Archive for May, 2009

CLI in C++: Project Introduction

Monday, May 25th, 2009

Command Line Interface (CLI) handling is a fairly common task for which there are no good C++ libraries. If you have just a handful of options, then the easiest route currently is to bite the bullet and write the parsing code by hand. Introducing an extra dependency on a CLI library that is still inconvenient to use does not sound like a good idea in this situation.

The XSD and XSD/e compilers that I currently work on each have a couple of hundred options and the new ones are added regularly. Hand-coding and maintaining the CLI parser in such situations quickly become a major burden. In my case I went ahead and implemented a CLI library which, while being quite convenient to use, has other drawback such as excessive compilation times due to the heavy use of templates (more on that later).

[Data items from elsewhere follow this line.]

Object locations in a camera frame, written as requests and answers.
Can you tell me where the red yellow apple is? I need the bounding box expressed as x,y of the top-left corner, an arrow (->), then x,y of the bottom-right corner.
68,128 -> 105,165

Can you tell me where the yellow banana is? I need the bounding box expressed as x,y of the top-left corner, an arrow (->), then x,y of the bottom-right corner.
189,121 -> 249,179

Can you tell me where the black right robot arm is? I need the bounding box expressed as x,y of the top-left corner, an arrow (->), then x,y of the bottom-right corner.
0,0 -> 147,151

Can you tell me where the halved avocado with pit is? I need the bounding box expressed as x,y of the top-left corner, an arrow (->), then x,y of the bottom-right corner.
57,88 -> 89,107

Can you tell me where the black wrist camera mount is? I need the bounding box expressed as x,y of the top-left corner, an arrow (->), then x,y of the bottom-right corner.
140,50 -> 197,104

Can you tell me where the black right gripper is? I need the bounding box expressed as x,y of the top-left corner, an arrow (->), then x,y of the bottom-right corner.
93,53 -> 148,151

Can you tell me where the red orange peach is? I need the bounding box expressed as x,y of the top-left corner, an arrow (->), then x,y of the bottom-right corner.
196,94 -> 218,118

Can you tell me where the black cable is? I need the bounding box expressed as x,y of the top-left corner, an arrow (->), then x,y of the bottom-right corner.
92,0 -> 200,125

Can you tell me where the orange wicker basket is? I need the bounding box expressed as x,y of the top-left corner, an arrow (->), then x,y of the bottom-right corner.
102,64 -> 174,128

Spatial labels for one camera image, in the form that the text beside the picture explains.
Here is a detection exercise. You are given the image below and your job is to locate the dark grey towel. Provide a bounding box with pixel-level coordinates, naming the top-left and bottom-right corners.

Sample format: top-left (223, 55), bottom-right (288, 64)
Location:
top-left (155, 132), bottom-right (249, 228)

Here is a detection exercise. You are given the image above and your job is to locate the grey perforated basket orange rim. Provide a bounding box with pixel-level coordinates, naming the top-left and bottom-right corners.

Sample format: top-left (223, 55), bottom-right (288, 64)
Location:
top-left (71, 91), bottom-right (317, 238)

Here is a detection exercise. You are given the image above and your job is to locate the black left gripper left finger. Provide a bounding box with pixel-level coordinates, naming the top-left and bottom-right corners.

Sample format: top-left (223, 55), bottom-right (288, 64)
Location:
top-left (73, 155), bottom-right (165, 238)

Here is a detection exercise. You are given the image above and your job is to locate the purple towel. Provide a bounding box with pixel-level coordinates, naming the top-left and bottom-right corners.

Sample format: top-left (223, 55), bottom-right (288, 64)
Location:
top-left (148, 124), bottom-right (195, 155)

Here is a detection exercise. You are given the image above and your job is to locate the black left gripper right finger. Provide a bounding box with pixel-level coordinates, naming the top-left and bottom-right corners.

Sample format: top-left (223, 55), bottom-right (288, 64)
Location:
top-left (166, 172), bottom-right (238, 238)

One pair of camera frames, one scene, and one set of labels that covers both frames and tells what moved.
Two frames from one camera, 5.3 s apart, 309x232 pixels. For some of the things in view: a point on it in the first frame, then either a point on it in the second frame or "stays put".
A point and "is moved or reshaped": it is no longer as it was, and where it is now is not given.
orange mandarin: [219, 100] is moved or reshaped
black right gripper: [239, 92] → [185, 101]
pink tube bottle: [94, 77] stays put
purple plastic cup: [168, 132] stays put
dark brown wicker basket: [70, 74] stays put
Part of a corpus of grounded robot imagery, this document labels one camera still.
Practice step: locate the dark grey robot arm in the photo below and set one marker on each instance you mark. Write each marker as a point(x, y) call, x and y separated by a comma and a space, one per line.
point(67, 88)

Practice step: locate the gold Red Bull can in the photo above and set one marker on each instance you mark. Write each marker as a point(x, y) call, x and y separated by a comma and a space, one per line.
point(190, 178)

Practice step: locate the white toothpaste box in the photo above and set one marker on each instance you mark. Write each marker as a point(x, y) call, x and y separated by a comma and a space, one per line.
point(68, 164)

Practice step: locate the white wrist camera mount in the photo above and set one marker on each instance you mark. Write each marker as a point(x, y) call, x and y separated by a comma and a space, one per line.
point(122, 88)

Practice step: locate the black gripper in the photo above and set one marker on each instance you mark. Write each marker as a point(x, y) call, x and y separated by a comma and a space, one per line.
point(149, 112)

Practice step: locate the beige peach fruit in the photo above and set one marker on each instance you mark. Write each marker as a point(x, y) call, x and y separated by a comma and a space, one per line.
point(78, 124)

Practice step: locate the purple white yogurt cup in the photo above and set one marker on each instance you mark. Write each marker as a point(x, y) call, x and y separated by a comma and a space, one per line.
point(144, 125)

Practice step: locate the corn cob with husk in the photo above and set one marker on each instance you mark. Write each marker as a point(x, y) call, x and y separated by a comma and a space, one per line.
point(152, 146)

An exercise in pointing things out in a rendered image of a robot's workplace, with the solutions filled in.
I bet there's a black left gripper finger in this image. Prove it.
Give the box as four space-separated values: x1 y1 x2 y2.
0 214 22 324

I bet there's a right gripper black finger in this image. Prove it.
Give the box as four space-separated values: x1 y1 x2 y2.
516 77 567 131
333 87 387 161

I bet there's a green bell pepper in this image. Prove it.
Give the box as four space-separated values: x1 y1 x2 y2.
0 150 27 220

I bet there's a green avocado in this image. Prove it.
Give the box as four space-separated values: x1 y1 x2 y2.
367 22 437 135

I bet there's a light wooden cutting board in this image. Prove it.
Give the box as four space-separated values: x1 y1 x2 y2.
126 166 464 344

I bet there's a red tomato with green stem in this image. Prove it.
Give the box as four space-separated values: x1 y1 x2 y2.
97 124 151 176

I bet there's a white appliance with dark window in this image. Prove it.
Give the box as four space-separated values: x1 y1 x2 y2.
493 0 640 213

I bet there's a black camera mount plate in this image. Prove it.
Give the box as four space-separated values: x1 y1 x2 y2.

I feel it is now time for me to take another stab at this problem based on the experience I have gained. As an experiment I’ve decided to make the design process of this new CLI parser public in the hope of getting some feedback as I go along. This process will most likely take quite a bit longer than normal since I “design” much faster in my head than in my blog. But I am curious to see how such a collaborative effort might work. My goal is two-fold. First, I want to design and implement a truly elegant and convenient CLI parser and I hope your thoughts and suggestions will be valuable in achieving this. Second, I want to show how I (and perhaps you will join me) go about designing elegant and usable software. There is plenty of atrociously-designed code out there and we need any help and education we can get. (While this last part may sound like self-praising, a number of insightful people in the industry seem to think the software I have built in the past is quite good.)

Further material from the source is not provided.